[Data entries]
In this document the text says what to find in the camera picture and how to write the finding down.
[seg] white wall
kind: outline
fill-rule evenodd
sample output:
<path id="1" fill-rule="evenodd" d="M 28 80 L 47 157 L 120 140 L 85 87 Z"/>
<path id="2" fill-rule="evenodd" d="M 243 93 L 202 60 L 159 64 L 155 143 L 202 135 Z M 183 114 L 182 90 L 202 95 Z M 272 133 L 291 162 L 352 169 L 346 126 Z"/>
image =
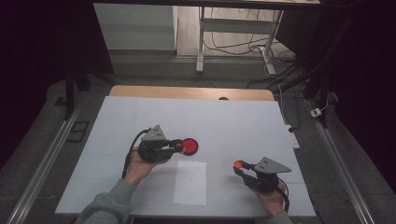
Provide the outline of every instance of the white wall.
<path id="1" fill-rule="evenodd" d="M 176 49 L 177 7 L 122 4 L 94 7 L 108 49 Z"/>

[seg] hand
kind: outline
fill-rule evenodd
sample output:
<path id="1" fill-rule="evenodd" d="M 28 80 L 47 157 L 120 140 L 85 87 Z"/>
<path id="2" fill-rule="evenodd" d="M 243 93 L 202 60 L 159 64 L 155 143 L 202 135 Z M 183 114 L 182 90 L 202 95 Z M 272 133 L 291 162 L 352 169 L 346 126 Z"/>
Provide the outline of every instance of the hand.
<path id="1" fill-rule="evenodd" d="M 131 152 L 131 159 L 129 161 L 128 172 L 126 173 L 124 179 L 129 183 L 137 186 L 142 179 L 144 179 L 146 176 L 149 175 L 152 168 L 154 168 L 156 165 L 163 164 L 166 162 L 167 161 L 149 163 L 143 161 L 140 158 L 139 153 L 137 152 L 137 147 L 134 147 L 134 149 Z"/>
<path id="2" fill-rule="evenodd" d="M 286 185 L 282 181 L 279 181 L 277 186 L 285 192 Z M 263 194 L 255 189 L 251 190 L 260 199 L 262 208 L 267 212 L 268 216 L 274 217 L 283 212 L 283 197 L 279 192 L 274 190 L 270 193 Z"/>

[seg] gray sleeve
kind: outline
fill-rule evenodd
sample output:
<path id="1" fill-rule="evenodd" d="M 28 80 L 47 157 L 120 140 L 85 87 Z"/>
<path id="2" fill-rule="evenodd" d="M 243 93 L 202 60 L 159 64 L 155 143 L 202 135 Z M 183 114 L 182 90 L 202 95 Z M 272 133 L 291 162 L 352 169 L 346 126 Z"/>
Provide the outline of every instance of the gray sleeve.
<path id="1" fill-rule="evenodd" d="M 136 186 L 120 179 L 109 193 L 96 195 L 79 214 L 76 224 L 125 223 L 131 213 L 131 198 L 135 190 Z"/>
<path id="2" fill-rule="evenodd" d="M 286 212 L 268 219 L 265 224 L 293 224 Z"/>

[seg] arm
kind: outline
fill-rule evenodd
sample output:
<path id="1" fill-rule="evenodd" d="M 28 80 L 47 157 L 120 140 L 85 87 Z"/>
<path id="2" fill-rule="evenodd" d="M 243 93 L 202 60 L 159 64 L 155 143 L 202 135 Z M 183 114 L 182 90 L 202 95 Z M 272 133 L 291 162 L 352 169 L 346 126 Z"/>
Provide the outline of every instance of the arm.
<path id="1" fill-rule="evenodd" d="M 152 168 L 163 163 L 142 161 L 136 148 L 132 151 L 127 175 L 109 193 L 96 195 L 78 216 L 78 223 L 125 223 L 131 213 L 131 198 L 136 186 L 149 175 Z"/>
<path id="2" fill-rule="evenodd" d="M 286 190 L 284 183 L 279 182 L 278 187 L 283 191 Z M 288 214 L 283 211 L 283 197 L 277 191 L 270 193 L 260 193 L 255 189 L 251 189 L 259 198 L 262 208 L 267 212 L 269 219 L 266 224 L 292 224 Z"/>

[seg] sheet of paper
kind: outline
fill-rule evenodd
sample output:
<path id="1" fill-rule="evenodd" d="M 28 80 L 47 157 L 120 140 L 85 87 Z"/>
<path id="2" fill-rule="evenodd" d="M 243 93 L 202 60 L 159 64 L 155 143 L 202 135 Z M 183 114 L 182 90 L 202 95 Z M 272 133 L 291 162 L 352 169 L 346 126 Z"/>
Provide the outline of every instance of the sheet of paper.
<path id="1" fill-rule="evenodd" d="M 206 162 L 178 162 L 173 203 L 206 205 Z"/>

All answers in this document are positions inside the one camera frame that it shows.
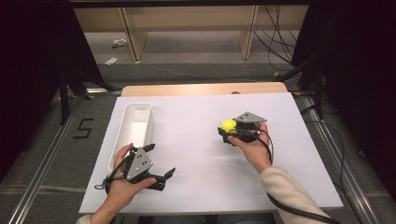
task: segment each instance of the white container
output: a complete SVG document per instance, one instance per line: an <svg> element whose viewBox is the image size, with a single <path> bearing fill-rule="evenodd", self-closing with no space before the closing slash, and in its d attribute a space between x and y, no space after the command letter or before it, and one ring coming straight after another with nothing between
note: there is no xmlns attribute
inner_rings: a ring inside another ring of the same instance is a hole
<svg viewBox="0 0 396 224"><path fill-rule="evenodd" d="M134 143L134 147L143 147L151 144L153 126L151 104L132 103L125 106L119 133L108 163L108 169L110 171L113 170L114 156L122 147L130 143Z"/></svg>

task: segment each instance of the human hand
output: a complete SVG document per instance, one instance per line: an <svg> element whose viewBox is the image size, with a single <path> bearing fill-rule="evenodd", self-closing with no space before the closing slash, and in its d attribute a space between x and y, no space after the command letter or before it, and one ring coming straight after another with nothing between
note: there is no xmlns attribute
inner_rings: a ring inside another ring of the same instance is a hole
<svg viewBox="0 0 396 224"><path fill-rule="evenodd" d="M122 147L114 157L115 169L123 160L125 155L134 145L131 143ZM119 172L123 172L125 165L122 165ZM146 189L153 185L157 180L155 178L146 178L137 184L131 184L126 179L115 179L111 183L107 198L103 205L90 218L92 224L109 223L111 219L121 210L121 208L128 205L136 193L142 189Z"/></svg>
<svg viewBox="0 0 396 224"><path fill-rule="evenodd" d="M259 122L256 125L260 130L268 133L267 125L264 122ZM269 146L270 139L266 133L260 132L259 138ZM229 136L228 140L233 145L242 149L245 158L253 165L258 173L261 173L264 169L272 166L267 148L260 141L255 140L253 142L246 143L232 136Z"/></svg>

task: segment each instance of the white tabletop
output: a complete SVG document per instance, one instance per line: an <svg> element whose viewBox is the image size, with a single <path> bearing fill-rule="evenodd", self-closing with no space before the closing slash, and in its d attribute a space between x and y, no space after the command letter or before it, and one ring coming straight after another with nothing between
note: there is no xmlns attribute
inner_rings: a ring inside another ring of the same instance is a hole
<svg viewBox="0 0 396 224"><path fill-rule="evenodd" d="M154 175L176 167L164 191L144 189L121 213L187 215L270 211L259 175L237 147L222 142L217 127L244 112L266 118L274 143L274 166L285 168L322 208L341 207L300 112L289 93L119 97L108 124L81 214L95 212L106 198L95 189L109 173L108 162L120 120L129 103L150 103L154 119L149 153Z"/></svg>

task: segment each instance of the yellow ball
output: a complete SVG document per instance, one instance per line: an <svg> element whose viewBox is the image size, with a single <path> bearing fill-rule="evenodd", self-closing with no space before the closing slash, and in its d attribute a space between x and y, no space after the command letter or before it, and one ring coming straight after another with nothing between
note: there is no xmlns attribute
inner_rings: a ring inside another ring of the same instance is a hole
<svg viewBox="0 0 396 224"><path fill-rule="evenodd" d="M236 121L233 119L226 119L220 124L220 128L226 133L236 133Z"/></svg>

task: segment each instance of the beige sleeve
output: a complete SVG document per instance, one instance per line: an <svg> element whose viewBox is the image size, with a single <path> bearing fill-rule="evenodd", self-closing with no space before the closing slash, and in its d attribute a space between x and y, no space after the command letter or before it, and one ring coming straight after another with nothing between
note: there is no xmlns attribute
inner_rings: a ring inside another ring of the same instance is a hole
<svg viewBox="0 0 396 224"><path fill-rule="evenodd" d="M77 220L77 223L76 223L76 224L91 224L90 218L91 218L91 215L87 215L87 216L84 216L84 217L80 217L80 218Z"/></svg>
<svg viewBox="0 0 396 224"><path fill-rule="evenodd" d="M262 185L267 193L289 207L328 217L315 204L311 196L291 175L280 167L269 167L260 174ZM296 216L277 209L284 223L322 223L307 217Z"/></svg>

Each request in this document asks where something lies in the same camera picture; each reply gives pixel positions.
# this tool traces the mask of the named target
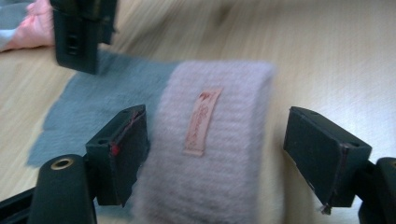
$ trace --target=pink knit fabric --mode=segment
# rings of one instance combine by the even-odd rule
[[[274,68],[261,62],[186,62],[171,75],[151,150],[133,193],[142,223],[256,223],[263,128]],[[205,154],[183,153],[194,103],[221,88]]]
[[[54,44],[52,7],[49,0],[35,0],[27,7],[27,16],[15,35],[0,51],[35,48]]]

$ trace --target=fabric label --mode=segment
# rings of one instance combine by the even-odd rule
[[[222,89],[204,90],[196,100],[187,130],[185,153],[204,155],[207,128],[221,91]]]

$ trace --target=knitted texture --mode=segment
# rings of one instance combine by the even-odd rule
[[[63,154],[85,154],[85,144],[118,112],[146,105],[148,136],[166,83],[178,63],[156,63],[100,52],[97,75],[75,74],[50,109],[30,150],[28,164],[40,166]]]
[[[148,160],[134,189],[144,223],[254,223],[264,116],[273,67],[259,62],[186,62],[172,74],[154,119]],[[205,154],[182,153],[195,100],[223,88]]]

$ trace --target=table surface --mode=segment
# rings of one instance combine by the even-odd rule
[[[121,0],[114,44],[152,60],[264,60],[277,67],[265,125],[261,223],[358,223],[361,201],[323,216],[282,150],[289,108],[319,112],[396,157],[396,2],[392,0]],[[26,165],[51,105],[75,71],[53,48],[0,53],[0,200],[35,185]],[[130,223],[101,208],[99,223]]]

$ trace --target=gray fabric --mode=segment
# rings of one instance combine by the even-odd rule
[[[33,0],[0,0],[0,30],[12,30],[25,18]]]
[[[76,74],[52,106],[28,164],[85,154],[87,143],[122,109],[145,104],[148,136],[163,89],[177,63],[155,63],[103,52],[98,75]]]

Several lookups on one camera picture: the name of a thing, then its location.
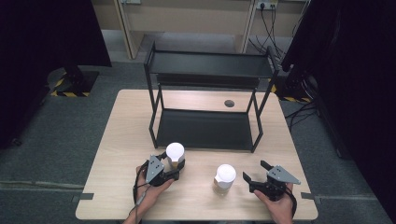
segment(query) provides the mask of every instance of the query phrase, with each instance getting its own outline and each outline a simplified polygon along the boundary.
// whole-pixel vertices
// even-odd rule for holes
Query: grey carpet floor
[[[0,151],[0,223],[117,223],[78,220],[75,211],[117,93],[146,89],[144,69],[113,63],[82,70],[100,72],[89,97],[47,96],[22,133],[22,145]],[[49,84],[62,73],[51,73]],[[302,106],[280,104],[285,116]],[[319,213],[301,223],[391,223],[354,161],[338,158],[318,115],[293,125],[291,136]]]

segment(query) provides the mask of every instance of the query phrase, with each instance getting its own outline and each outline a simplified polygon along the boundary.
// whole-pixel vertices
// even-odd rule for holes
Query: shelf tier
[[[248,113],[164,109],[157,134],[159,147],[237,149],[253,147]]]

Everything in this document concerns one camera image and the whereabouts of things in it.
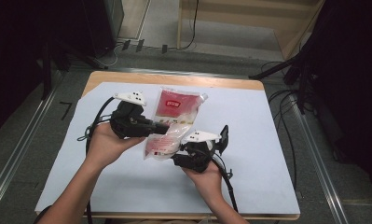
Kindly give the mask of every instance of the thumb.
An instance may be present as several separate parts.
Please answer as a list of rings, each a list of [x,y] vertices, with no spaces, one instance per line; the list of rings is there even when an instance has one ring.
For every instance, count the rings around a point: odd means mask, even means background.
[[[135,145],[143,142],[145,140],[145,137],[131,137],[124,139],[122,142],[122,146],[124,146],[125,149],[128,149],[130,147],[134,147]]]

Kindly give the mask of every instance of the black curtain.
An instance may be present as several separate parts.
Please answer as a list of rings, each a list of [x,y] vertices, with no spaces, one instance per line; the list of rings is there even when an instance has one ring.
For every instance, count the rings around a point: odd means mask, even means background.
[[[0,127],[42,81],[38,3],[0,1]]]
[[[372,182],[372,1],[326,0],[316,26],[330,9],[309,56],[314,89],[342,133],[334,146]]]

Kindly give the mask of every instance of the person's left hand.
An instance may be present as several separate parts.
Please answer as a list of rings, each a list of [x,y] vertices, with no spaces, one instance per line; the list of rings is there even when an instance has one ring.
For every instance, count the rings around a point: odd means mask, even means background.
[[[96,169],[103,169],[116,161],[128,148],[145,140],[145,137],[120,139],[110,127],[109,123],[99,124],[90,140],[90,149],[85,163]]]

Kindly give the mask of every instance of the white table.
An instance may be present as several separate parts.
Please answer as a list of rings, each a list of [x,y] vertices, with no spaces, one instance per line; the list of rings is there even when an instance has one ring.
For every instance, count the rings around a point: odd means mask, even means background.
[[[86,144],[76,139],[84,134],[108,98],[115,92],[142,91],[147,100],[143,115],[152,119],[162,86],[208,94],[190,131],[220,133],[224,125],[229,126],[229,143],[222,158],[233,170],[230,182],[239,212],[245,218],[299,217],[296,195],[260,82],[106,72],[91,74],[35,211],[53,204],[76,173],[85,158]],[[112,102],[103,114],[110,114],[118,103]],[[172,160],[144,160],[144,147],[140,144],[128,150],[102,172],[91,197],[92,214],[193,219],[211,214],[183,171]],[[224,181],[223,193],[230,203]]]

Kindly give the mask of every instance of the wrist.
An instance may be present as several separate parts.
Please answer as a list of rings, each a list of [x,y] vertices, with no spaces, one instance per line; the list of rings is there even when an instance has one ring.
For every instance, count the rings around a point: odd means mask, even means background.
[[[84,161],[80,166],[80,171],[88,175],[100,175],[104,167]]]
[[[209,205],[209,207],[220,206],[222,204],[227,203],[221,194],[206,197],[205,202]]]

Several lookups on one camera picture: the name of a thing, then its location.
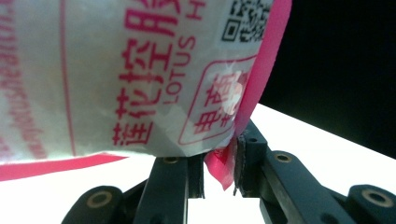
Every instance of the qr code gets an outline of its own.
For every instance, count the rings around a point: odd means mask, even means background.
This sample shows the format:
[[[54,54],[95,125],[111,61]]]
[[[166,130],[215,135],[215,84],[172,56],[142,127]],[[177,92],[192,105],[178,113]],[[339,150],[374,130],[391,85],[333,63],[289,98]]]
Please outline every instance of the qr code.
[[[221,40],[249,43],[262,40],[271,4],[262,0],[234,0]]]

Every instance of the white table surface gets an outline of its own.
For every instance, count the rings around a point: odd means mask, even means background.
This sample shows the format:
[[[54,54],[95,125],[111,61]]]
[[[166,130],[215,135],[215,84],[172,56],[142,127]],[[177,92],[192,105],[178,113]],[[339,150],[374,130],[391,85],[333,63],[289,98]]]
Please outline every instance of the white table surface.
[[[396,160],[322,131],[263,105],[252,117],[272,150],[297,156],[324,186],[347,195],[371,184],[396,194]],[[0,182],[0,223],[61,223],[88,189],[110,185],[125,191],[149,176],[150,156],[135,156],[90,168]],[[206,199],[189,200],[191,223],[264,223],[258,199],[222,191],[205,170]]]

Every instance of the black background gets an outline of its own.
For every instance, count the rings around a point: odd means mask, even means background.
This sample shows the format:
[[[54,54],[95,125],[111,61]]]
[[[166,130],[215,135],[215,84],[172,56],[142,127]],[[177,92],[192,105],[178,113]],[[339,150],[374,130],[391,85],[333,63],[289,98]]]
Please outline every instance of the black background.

_Your objective:_
Please show the lines in the entries above that hold the string "fabric".

_Answer box:_
$ trace --target=pink knit fabric --mode=segment
$ trace --target=fabric label --mode=segment
$ trace --target=gray fabric --mode=segment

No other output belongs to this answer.